Matteo Renzi sa di rischiare, ma sa anche che, per così dire, il pericolo è il suo mestiere.
Renzi è arrivato a dover affrontare il primo tornante veramente significativo: prendere di petto la questione della crisi economica che è, innanzitutto, una crisi dell’occupazione, conseguente, è bene non dimenticarlo, ad una parallela crisi del nostro sistema produttivo.
Assai più che le due questioni che sembravano caratterizzarne l’immagine di riformatore, cioè la riforma del Senato (con quella del titolo V della Costituzione) e la riforma della legge elettorale, i provvedimenti che vanno sotto il nome di Jobs Act (tanto per non farci mancare un po’ di modernismo verbale) sono di quelli che mirano ad incidere veramente sulle nostre difficoltà.
Ci riusciranno? Una risposta netta è impossibile, perché molto dipenderà da circostanze che non è in potere di nessuno controllare: l’andamento della crisi globale, le congiunture internazionali, la tenuta o meno di un sistema socio-economico come il nostro che è ricco di fragilità. Certamente si sta prospettando il ricorso a mezzi estremi come è il pagamento anticipato del Tfr nel salario: una misura che col vecchio sistema pensionistico che garantiva un assegno almeno decente a moltissimi lavoratori poteva anche non suscitare preoccupazioni, ma che con le pensioni da fame che toccheranno alla gran parte degli attuali occupati potrà avere effetti devastanti quando questi si troveranno a dover affrontare la vecchiaia.
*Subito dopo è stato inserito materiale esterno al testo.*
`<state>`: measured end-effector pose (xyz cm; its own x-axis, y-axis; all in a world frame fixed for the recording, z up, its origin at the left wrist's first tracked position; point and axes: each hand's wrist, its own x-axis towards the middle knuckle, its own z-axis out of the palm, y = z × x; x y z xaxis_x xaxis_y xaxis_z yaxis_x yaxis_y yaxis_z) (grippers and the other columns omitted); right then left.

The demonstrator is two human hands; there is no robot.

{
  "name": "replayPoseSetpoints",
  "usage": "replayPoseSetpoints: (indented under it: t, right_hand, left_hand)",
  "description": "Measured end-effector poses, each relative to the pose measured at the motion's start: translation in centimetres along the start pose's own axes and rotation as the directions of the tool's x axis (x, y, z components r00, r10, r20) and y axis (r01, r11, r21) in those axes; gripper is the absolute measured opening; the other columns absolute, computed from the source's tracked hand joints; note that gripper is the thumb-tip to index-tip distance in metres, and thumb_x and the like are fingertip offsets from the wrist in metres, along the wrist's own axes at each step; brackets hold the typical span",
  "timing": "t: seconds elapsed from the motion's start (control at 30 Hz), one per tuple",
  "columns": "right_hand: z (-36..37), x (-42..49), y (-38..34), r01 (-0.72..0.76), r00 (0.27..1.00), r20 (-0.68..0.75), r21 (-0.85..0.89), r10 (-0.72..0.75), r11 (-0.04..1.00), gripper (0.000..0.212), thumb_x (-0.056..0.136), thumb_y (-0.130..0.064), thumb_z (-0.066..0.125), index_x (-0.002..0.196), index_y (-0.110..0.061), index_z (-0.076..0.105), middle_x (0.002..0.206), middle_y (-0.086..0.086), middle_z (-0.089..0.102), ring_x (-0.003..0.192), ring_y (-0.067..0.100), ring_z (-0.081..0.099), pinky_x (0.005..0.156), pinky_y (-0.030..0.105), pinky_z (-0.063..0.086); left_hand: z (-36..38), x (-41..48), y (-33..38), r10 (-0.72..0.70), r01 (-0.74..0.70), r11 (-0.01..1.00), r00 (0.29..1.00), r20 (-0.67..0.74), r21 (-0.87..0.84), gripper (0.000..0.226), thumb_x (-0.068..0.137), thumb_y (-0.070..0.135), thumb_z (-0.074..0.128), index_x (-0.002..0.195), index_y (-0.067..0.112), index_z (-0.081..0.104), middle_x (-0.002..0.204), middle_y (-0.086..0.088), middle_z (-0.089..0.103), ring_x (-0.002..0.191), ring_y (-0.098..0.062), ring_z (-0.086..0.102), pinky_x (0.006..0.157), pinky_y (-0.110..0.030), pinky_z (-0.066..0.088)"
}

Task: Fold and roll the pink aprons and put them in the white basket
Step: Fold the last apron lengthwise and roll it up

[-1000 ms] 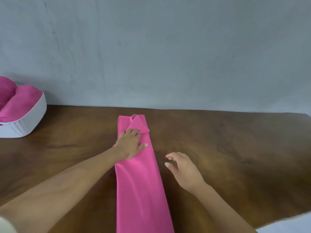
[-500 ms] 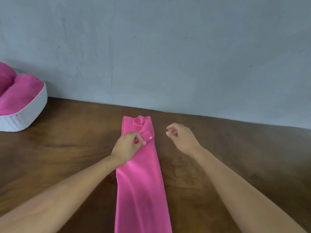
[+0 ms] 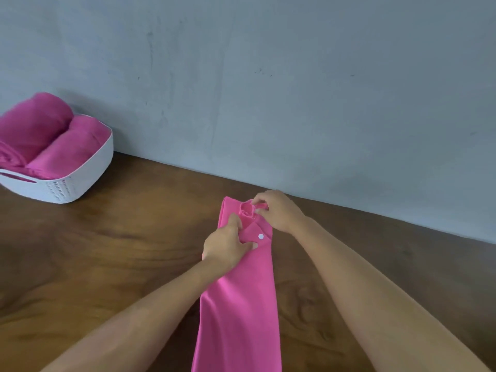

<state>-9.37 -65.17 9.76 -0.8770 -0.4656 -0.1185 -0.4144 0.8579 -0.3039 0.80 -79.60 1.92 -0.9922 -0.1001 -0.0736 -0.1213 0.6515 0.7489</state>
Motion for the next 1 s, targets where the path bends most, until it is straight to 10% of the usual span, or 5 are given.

Come è stato scritto, vale però la regola che è meglio un uovo oggi che una gallina domani, perché altrimenti si teme che al domani non ci si arrivi e soprattutto che la crisi finisca per travolgere il nostro sistema di equilibri sociali. I segnali di radicalizzazione in quote non insignificanti del paese ci sono già, basta vedere nei sondaggi non solo la tenuta del M5S, ma anche la crescita della nuova Lega di Salvini o di altre formazioni di estrema destra.
Renzi affronta questo passaggio col suo stile alla bersagliera: prendere il toro per le corna, o almeno provare a farlo. Sa di rischiare, ma sa anche che, per così dire, il pericolo è il suo mestiere: se rinunciasse a quel ruolo, diventerebbe facilmente sostituibile. Per questo i suoi avversari debbono a tutti i costi “smontarlo”, cioè farlo apparire come un venditore di fumo che non conclude nulla.
Inutile dire che in una situazione delicatissima come quella attuale impostare la partita in questo modo è da irresponsabili, dall’una e dall’altra parte. Gli avversari del premier, che si beano di una visibilità mediatica che è loro assegnata semplicemente perché lo spettacolo ha bisogno di competitori per mettere in scena gli scontri e non certo perché scommetta sulle loro qualità, hanno meno armi di quelle che pensano di avere in mano. Possono forse alla lunga riuscire nell’impresa di disarcionare l’inquilino di palazzo Chigi, ma apriranno solo la strada a qualcosa di peggio che non risponderà certo alle loro prescrizioni.
Renzi è stato sin qui bravissimo ad intrappolare i suoi avversari nella parte che ha assegnato loro: chi fa il “gufo”, chi il “rosicone”, chi il vecchio signore che non vuol lasciare il posto a nuove generazioni. Deve però considerare che così facendo ha finito anche per intrappolare sé stesso in una parte nella commedia: il giovane guascone, che ogni giorno deve inventarsi un duello da vincere e che deve per di più metterlo costantemente in scena.
E’ una situazione che rischia inevitabilmente di logorarlo, perché magari vincerà ancora per un certo periodo le grandi battaglie, ma al prezzo di lasciarsi sfuggire di mano la gestione dell’amministrazione di routine. Così non lo impensierisce una minoranza che minaccia fiamme sulle barricate dell’art. 18 con scarsissime possibilità di incidere, ma non sa come affrontare il problema di un parlamento che non riesce ad eleggere due giudici della corte costituzionale. Non si pensi che si tratti di questioni di minor conto perché non appassionano l’opinione pubblica. Solo un sistema efficiente nel suo funzionamento complessivo è in grado di “tenere” di fronte ad una crisi come quella attuale e soprattutto di “contenere” le spinte allo sfascio.
Le leggi non servono a gran che se non diventano poi operative nella vita quotidiana, se non trovano gambe che le facciano camminare togliendole da un ruolo di parole sulla carta (o sulla rete, poco importa) alle quali non seguono che raramente dei fatti.